Para construir seu panorama da paisagem, a equipe recorreu a um vasto arquivo de imagens de satélite capturadas ao longo de duas décadas, de 2005 a 2026. Eles utilizaram imagens gratuitas de alta resolução dos satélites Landsat, que atuam como uma câmera no céu, capturando a Terra em diferentes cores de luz. Ao analisar essas imagens, os pesquisadores puderam observar como a cobertura da terra mudou ao longo do tempo. Eles procuraram por sinais específicos de mudança: uma queda no "esverdeamento" da vegetação, o que indica perda de floresta, e um aumento no brilho do solo, o que sinaliza a disseminação de edifícios e superfícies pavimentadas. Eles combinaram esses dados visuais com um mapa digital detalhado da forma do terreno, incluindo sua inclinação e rugosidade. Isso criou um conjunto de dados rico que descrevia não apenas onde as montanhas estavam, mas como os humanos as haviam alterado.

Os pesquisadores então alimentaram esses dados em programas de computador poderosos projetados para aprender com padrões, de forma semelhante a como um aluno aprende a reconhecer formas estudando muitos exemplos.
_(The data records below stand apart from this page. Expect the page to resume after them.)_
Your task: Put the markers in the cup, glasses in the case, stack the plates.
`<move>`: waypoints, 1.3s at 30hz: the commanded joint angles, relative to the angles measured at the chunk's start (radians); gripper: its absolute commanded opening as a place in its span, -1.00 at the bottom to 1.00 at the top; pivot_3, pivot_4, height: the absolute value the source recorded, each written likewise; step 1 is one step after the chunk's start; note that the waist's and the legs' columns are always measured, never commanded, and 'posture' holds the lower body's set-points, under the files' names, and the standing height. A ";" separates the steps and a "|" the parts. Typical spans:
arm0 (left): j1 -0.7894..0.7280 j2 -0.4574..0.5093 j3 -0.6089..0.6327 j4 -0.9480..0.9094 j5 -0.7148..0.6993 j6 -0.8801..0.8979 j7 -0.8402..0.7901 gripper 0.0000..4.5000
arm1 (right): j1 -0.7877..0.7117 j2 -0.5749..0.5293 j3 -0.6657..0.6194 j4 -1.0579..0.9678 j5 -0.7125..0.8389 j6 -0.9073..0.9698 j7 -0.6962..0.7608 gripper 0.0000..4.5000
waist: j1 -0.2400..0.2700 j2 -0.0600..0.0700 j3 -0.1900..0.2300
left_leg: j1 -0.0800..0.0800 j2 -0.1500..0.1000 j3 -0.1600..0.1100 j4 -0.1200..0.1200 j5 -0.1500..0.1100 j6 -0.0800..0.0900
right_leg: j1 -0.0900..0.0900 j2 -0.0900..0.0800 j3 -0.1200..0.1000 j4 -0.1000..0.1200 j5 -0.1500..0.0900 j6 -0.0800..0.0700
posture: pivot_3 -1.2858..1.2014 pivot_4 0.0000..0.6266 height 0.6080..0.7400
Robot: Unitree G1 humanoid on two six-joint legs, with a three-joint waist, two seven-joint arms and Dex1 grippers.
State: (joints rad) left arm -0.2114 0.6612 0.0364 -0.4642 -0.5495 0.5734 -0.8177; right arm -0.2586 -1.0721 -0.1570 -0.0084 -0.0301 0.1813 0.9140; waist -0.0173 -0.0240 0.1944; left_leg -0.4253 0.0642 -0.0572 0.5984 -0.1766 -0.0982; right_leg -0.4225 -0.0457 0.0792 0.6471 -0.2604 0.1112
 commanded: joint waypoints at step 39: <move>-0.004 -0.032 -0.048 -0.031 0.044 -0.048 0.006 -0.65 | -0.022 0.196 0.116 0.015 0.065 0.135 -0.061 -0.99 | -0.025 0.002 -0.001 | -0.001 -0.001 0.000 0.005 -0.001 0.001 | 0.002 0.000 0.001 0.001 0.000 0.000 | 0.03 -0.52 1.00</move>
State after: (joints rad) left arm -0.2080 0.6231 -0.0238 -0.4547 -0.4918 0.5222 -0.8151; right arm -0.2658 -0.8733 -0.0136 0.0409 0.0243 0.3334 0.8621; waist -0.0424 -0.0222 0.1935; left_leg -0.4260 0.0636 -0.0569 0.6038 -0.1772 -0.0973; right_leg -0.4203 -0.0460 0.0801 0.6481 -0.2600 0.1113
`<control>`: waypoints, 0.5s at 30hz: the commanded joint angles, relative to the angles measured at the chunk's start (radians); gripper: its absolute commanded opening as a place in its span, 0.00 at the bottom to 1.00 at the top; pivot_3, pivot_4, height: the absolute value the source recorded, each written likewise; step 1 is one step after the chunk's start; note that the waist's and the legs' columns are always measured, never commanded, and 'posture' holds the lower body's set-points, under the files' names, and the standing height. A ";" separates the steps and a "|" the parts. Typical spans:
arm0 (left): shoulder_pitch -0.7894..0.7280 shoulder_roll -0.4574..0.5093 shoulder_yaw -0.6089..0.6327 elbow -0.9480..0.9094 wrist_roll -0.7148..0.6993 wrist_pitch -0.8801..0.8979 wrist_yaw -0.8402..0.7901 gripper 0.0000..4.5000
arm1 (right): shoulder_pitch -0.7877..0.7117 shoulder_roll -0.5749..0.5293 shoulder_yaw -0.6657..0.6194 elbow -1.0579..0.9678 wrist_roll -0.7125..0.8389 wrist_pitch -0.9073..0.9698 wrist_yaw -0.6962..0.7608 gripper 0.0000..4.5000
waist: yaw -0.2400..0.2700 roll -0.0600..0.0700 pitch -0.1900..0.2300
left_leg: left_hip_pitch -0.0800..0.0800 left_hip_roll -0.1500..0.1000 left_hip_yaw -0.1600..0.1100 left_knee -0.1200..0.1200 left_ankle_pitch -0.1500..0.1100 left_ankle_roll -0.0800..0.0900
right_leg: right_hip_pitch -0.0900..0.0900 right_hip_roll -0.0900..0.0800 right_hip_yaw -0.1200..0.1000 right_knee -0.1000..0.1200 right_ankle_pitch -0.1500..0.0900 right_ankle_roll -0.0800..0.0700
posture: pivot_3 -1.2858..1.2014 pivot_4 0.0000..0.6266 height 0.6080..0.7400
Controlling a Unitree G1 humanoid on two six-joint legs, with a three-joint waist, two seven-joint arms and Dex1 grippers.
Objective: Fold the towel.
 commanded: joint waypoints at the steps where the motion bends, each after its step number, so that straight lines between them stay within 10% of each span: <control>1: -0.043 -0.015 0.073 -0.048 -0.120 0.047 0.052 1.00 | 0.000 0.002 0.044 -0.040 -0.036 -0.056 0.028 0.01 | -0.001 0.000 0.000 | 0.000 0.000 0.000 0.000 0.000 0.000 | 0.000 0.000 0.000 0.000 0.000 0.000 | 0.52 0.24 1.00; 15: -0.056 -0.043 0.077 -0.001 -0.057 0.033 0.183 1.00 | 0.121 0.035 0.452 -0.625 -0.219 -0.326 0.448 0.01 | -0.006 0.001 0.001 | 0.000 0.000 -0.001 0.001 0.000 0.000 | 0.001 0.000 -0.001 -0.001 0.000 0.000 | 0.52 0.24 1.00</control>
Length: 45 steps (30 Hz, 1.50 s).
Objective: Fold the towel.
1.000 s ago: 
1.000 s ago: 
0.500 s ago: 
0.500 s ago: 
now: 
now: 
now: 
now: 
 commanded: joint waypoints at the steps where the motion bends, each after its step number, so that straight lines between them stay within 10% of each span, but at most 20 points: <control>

Eles ensinaram esses programas a reconhecer a diferença entre encostas que haviam deslizado e encostas que permaneceram estáveis. O computador foi apresentado a 516 deslizamentos documentados de registros oficiais do governo, juntamente com um número igual de locais seguros, e recebeu a tarefa de descobrir o que tornava os locais perigosos perigosos. O objetivo era ver se o computador poderia prever onde ocorreriam deslizamentos com base no terreno e no uso da terra. Os resultados foram impressionantes. Os modelos de computador, particularmente um chamado Random Forest, tornaram-se altamente precisos na previsão de riscos, identificando corretamente a localização de quase 90% dos deslizamentos conhecidos quando testados em novos dados.

A parte mais reveladora do estudo foi entender o que o computador aprendeu. O modelo confirmou que a forma natural da terra é o fator mais importante; encostas íngremes e rugosas são inerentemente mais propensas a deslizar. No entanto, o estudo também descobriu que a construção humana desempenha um papel significativo e mensurável. A presença de edifícios e terrenos limpos classificou-se como o terceiro fator mais importante na previsão de um deslizamento, ficando logo atrás da inclinação da encosta. Isso sugere que o ato de construir nessas colinas frágeis não é apenas um detalhe de fundo passivo, mas um motor ativo de risco. Os dados mostraram uma tendência clara: entre 2005 e 2026, a área de floresta densa na região de Wayanad caiu de 90% para 79%, enquanto a área coberta por plantações e edifícios cresceu. Essa conversão de floresta em terra construída criou um elo direto entre o desenvolvimento turístico e o aumento da instabilidade.

As descobertas fornecem um embasamento científico para decisões políticas recentes na região. Após um deslizamento catastrófico em julho de 2024 que vitimou mais de 300 pessoas no corredor Mundakkai–Chooralmala, as autoridades locais ordenaram a demolição de sete resorts localizados em uma zona de alto risco. Os mapas gerados por computador deste estudo confirmaram de forma independente que esses resorts específicos estavam situados em áreas de altíssima suscetibilidade, validando a decisão de removê-los. A pesquisa indica que, embora não possamos controlar as chuvas de monções, temos controle sobre onde e como construímos. Ao regular a construção em áreas ecologicamente sensíveis, particularmente em encostas íngremes onde as florestas foram removidas, é possível reduzir a probabilidade de desastres futuros. O estudo conclui que gerir o ambiente construído é tão crucial para a segurança quanto prever o tempo, oferecendo um caminho prático para proteger vidas em uma das cadeias de montanhas mais belas e vulneráveis do mundo.